I think one of the compelling things about Gizzard is that unending list of
crazy and obscure failure conditions that cascade in unpredictable ways and
take the site down--all of those that have occurred up till now are encoded
into the design of Gizzard so that they do not occur again.

We have not fixed those "unknown unknowns", to be revealed in the future, that
can cause a Gizzard system to crash. But my guess is that, over the last year,
we have built in fail-safes for scenarios that exceed anything most people
have ever experienced or ever will experience-- and by a long shot.

I love Cassandra, I think it's awesome. Twitter plans to move its Tweet
storage to Cassandra. Suffice to say that Cassandra is young and the
reliability of Cassandra with our throughput and our (very very large) corpus
can use some improvement. Cassandra is not yet ready for production use at
Twitter despite the fact that it has been deployed successfully at Digg and
elsewhere. The Cassandra community is improving the database very rapidly. In
a year or two I expect Cassandra to be a reasonable option for many popular
web sites. But, even then, Cassandra's design has certain limitations that
might prompt you to design a custom store (or consider alternatives). And
indeed, there is a lot of stuff we have at Twitter that we have no plans to
store in Cassandra unless there are substantial design changes.
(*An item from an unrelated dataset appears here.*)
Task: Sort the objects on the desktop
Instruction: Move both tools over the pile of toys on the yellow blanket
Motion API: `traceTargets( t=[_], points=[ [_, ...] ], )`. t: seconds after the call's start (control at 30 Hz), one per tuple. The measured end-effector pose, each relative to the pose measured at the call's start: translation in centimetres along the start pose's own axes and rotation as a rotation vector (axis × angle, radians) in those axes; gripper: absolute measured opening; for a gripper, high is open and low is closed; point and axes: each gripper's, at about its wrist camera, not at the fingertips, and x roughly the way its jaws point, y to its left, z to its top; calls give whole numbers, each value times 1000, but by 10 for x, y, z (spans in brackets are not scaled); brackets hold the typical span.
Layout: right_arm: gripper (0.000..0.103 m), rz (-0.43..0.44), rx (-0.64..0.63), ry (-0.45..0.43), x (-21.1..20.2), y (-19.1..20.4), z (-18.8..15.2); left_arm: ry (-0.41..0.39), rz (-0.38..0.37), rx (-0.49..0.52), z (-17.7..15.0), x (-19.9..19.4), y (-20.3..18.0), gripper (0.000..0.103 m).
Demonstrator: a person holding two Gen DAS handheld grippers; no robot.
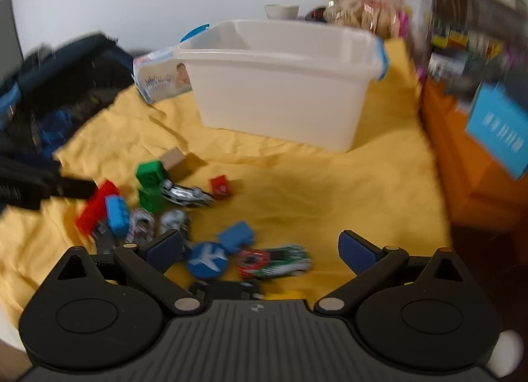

An advantage of Gizzard here is that it is more flexible. You could, for
example, build a document-partitioned inverted index with Gizzard such that
you could do local intersections on each shard and merge these intersections
in Gizzard itself. You might, in fact, use Gizzard in front of Lucene to do
just this. There is no way to do that with Cassandra though perhaps they will
build such features in the future. (To anticipate an objection, Lucandra is
not document partitioned so it will suffer from fundamental efficiency
problems for a certain class of search queries.)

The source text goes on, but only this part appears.